__TASK DETAILS__. Every line of the material is to be transcribed verbatim, with images omitted.
=-=-=-=-=
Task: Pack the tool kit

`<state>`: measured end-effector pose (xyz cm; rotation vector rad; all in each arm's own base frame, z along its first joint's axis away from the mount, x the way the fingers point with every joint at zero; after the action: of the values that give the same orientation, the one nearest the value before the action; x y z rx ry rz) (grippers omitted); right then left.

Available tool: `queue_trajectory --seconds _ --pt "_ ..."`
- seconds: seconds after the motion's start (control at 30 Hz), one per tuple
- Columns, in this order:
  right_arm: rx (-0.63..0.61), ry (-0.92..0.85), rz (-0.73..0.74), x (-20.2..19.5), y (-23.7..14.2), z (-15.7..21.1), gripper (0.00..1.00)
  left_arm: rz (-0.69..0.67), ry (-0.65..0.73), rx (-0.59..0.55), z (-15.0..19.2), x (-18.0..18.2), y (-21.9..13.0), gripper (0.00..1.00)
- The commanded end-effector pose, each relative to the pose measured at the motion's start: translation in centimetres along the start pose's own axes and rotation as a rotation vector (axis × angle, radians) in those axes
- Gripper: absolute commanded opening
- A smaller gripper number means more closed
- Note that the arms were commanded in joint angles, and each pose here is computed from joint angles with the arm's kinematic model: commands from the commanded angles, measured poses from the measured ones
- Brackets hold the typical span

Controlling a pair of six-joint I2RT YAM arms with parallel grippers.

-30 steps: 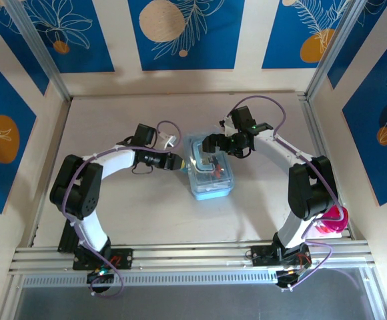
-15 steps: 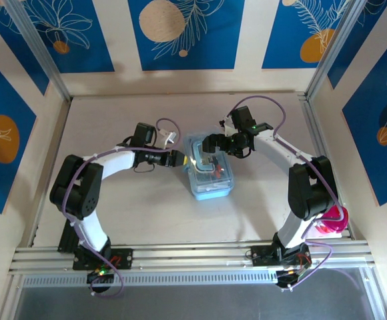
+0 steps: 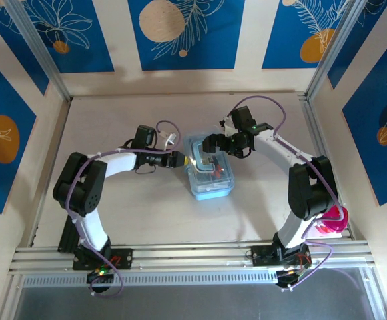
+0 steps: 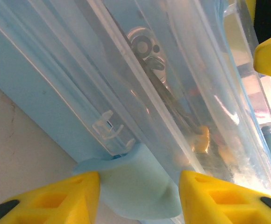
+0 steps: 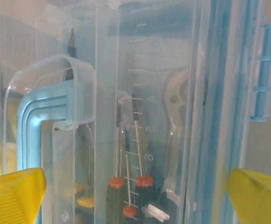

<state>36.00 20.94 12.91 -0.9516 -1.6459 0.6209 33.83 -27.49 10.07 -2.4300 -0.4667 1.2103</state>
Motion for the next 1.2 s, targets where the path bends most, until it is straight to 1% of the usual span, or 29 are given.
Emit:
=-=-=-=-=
__COMPLETED TASK__.
Task: Pack the tool kit

`<state>`: measured end-effector pose (xyz cm; rotation vector rad; all in each arm's own base frame, z along its first joint's axis away from the mount, x the way the fingers point with every joint at zero; after the action: of the values that give the same orientation, the one nearest the value before the action; x y z rx ry rz) (grippers omitted); right then left.

Available tool: `queue_trajectory --seconds _ --pt "_ ..."`
- seconds: seconds after the motion's start (control at 30 Hz), one per tuple
- Columns, in this order:
  right_arm: rx (-0.63..0.61), ry (-0.92..0.85), rz (-0.73..0.74), x (-20.2..19.5), y (-23.7..14.2), z (-15.7..21.1), gripper (0.00..1.00)
  left_arm: rz (-0.69..0.67), ry (-0.65..0.73), rx (-0.59..0.55), z (-15.0..19.2), x (-18.0..18.2), y (-21.9..13.0), gripper (0.00..1.00)
- The commanded end-effector pose, each relative to the pose measured at the motion's start: translation in centimetres along the start pose's own axes and rotation as a rotation vector (axis × angle, radians) in those axes
- Gripper: absolute commanded opening
- A smaller gripper number means more closed
- Note that the arms were commanded in joint angles, and each pose here is computed from joint angles with the arm's kinematic model: commands from the commanded angles, measured poses from the measured ones
- Brackets hold the typical span

Controlling a pair of six-joint I2RT YAM arms with parallel grippers.

-30 steps: 
-15 steps: 
+0 steps: 
+0 steps: 
+0 steps: 

<state>36.00 20.94 12.91 -0.9516 -1.6459 0.6209 33.83 -27.49 10.07 -2.4300 -0.4667 1.2103</state>
Motion for the next 1.2 s, targets where the path bends most, until it is straight to 1% of the usual span, or 29 are given.
Emit:

That finishes the answer to the exercise.